Sie überraschte sie.« Medivh lächelte. »Sie ließ sich nicht manipulieren und kämpfte sogar gegen einige der größten Magier ihrer Zeit, als diese unter dämonischen Einfluss gerieten. Manche dachten, ihre Unabhängigkeit würde mit der Zeit vergehen und dass sie, wenn ihre Zeit gekommen war, die Aufgabe an einen einfacheren Kandidaten weiterreichen würde. Erneut überraschte sie die anderen, indem sie ihre eigene Magie benutzte, um tausend Jahre unverändert zu leben. Sie benutzte ihre Macht mit Weisheit und Würde. Und so spaltete sich die Wächterin vom Orden ab. Der Orden kann dem Wächter Vorschläge machen, doch Letzterer hat das Recht Ersteren jederzeit herauszufordern, damit sich das Schicksal der Kaldorei nicht wiederholt.

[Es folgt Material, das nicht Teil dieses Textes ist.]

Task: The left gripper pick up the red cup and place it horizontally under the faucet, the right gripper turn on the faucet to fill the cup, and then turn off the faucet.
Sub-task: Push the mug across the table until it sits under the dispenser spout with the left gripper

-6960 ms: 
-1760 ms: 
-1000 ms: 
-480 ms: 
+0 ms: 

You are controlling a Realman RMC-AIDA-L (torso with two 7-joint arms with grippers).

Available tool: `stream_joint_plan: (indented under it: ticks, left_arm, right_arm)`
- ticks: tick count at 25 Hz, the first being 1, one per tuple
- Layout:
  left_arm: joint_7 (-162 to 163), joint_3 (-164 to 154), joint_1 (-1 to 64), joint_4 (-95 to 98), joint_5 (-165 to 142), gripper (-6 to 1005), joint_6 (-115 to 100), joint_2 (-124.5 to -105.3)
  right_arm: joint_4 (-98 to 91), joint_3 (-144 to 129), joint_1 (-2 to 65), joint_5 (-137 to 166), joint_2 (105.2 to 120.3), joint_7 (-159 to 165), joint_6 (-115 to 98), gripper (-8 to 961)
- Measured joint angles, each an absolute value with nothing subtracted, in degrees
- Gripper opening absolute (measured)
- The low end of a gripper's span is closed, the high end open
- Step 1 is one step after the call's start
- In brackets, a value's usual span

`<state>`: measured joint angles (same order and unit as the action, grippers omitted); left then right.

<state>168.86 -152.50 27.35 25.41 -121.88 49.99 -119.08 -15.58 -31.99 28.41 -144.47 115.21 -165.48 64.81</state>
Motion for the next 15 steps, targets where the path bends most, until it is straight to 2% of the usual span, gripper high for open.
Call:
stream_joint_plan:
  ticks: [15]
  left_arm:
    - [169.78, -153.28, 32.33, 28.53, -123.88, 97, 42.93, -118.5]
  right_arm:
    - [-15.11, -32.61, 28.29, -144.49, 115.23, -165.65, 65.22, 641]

Tausend Jahre kämpfte sie gegen die Große Dunkelheit und forderte selbst den körperlichen Aspekt von Sargeras heraus, der auf diese Existenzebene gelangt war. Er wollte die mythischen Drachen vernichten, um deren Macht zu vereinnahmen. Magna Aegwynn traf ihn und siegte. Sie sperrte seinen Körper an einen Ort, den niemand kennt, und trennte ihn auf ewig von der Großen Dunkelheit, aus der er seine Macht zieht. Das alles steht in dem epischen Gedicht ›Das Lied von Aegwynn‹, nach dem Guzbah sucht. Sie konnte das nicht auf ewig, aber es muss immer einen Wächter geben.

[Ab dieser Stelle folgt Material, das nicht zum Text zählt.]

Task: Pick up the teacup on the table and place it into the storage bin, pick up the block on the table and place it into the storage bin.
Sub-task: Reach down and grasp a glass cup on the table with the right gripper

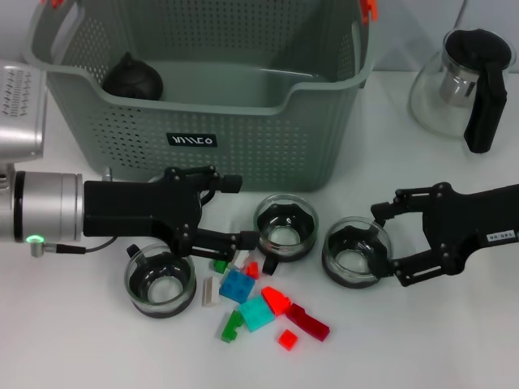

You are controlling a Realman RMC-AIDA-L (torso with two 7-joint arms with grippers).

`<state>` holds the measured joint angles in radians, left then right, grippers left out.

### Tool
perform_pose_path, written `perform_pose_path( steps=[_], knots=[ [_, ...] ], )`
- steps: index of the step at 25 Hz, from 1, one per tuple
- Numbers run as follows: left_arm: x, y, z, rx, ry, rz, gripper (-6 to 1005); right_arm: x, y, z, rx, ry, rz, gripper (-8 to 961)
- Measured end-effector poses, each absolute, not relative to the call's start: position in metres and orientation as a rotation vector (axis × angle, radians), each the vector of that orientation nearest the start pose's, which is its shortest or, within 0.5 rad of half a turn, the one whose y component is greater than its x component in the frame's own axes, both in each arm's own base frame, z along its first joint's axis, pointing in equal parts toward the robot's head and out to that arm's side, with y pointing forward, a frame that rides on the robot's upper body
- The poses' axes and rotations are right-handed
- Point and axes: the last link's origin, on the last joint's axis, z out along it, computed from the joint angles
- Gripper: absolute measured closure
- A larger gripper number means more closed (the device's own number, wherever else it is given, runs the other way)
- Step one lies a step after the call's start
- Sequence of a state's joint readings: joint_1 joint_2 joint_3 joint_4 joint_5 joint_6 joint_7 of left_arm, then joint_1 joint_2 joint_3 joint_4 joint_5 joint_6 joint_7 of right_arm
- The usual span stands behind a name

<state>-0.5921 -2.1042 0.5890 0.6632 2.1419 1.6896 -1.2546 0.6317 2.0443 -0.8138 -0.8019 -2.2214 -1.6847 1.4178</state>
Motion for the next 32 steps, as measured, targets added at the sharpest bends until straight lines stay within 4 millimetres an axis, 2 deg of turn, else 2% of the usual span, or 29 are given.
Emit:
perform_pose_path(
  steps=[15,32],
  knots=[
    [-0.244,0.322,-0.009,-2.870,-0.402,-0.723,70,0.220,0.346,0.003,-3.111,0.291,0.172,42],
    [-0.248,0.320,-0.008,-2.864,-0.417,-0.714,71,0.202,0.360,-0.041,-3.125,0.250,-0.244,42]
  ],
)
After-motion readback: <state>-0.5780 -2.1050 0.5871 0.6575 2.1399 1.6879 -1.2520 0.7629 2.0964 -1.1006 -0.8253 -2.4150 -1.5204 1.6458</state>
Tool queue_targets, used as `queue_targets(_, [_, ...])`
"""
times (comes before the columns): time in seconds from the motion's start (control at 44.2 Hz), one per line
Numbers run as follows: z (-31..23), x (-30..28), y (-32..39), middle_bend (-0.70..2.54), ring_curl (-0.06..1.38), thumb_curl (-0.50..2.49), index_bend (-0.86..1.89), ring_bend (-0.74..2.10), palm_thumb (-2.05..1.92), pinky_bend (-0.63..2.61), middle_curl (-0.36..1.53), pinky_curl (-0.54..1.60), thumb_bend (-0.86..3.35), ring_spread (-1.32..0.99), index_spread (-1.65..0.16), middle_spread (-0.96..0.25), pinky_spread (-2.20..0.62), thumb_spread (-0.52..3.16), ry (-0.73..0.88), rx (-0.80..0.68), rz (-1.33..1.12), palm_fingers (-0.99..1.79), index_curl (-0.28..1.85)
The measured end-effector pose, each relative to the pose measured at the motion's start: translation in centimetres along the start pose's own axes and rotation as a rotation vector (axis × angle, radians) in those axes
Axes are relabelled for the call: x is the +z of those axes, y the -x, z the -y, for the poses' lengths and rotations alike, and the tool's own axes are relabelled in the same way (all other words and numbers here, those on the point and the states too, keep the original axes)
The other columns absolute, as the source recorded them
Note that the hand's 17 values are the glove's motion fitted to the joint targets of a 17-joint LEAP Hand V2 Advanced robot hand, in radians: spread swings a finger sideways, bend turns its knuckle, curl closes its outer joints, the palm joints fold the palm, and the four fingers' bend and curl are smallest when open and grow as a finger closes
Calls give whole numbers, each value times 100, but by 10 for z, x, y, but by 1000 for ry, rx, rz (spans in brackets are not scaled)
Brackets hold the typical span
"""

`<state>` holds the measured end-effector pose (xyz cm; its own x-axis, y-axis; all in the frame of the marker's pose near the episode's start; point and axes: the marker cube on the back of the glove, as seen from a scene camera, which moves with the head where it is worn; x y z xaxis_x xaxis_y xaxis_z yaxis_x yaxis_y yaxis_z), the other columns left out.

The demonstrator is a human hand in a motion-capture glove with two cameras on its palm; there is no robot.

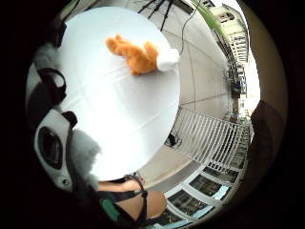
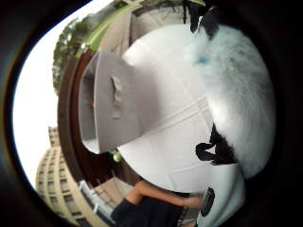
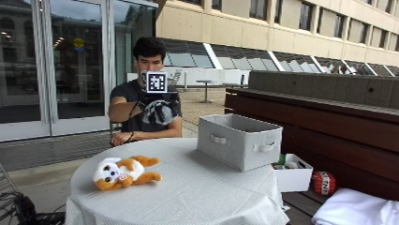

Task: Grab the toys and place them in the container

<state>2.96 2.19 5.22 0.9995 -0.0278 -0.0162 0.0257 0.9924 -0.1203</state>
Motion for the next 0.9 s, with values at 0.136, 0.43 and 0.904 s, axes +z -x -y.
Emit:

Und dann …« Wieder unterbrach sich Medivh. »Sie hatte jedoch noch einen Trumpf im Ärmel. Sie war zwar mächtig, aber nicht unsterblich. Man erwartete, dass sie ihre Macht weitergeben würde. Stattdessen benutzte sie einen Zauberer vom Hof von Azeroth, um einen Erben zu zeugen. Dieses Kind ernannte sie zu ihrem Nachfolger. Sie bedrohte den Orden und sagte, sie würde ihre Macht mit in den Tod nehmen und verhindern, dass es einen weiteren Wächter gebe, sollte man ihre Wahl nicht akzeptieren. Der Orden glaubte, es wäre vielleicht einfacher, ein Kind zu manipulieren … mich zu manipulieren … und so stimmte er zu.

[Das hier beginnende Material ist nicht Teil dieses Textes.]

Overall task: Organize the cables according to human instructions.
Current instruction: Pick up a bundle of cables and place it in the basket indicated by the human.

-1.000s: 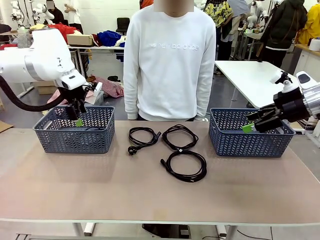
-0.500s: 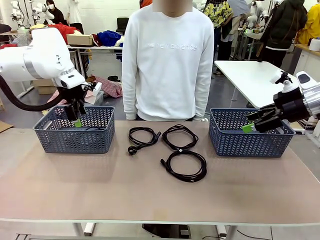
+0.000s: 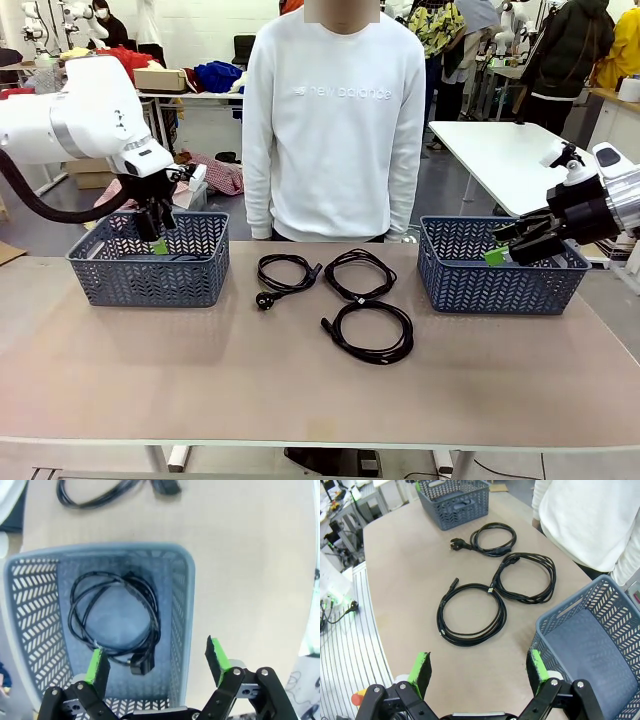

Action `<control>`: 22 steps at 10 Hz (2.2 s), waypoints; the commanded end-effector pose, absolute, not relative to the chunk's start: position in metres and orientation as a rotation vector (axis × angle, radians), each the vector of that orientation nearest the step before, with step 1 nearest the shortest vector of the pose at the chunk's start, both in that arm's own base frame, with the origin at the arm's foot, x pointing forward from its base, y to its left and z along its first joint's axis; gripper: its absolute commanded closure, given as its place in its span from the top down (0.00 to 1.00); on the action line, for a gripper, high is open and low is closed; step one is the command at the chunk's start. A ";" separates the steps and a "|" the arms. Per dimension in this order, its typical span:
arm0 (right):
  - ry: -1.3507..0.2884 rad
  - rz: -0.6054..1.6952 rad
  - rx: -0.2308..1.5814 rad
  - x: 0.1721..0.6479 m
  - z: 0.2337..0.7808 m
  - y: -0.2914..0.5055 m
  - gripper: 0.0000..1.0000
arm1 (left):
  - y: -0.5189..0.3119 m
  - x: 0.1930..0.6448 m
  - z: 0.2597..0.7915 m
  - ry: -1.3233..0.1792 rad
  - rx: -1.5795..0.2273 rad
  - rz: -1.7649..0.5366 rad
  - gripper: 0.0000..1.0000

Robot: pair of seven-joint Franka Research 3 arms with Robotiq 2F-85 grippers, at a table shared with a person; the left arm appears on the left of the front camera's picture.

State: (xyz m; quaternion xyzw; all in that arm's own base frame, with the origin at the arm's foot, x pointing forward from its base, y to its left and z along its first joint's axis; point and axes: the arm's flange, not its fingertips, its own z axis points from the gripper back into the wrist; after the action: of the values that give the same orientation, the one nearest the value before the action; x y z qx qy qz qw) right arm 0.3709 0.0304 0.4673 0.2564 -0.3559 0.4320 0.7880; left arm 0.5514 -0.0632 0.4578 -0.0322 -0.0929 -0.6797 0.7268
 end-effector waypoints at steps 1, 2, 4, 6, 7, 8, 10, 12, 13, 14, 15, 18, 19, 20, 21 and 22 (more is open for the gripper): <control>-0.805 0.949 0.562 0.376 0.465 0.031 1.00 | -0.081 0.528 0.462 -0.307 -0.114 -1.436 1.00; -0.805 0.949 0.562 0.376 0.465 0.031 1.00 | -0.091 0.516 0.463 -0.334 -0.119 -1.429 1.00; -0.805 0.949 0.562 0.376 0.465 0.031 1.00 | -0.114 0.488 0.458 -0.373 -0.160 -1.398 1.00; -0.805 0.949 0.562 0.376 0.465 0.031 1.00 | -0.134 0.455 0.447 -0.418 -0.188 -1.361 1.00; -0.805 0.949 0.562 0.376 0.465 0.031 1.00 | -0.139 0.442 0.442 -0.436 -0.247 -1.351 1.00; -0.805 0.949 0.562 0.376 0.465 0.031 1.00 | -0.142 0.430 0.439 -0.443 -0.270 -1.345 1.00; -0.805 0.949 0.562 0.376 0.465 0.031 1.00 | -0.147 0.410 0.430 -0.441 -0.309 -1.328 1.00; -0.805 0.949 0.562 0.376 0.465 0.031 1.00 | -0.150 0.393 0.425 -0.441 -0.316 -1.322 1.00; -0.805 0.949 0.562 0.376 0.465 0.031 1.00 | -0.153 0.388 0.423 -0.442 -0.318 -1.328 1.00; -0.805 0.949 0.562 0.376 0.465 0.031 1.00 | -0.154 0.387 0.420 -0.444 -0.314 -1.334 1.00; -0.805 0.949 0.562 0.376 0.465 0.031 1.00 | -0.155 0.388 0.418 -0.440 -0.293 -1.329 1.00; -0.805 0.949 0.562 0.376 0.465 0.031 1.00 | -0.155 0.391 0.424 -0.408 -0.308 -1.349 1.00; -0.805 0.949 0.562 0.376 0.465 0.031 1.00 | -0.155 0.391 0.424 -0.408 -0.308 -1.349 1.00; -0.805 0.949 0.562 0.376 0.465 0.031 1.00 | -0.155 0.391 0.424 -0.408 -0.308 -1.349 1.00; -0.805 0.949 0.562 0.376 0.465 0.031 1.00 | -0.155 0.391 0.424 -0.408 -0.308 -1.349 1.00; -0.805 0.949 0.562 0.376 0.465 0.031 1.00 | -0.155 0.391 0.424 -0.408 -0.308 -1.349 1.00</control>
State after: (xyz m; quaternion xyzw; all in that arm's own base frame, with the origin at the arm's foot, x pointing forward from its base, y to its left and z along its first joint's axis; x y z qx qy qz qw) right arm 0.3709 0.0306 0.4673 0.2560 -0.3556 0.4324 0.7881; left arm 0.3908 -0.1566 0.4220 -0.1377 -0.1887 -0.6187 0.7501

Doch die Macht war zu groß. Als ich ein junger Mann war, jünger als du, erwachte sie in mir, und ich schlief mehr als zwanzig Jahre lang. Magna Aegwynn hatte so viel von ihrem Leben, und ich scheine das Meiste von meinem verloren zu haben.« Seine Stimme zitterte. »Magna Aegwynn … meine Mutter …«, setzte er erneut an, bemerkte jedoch, dass er nichts mehr zu sagen hatte.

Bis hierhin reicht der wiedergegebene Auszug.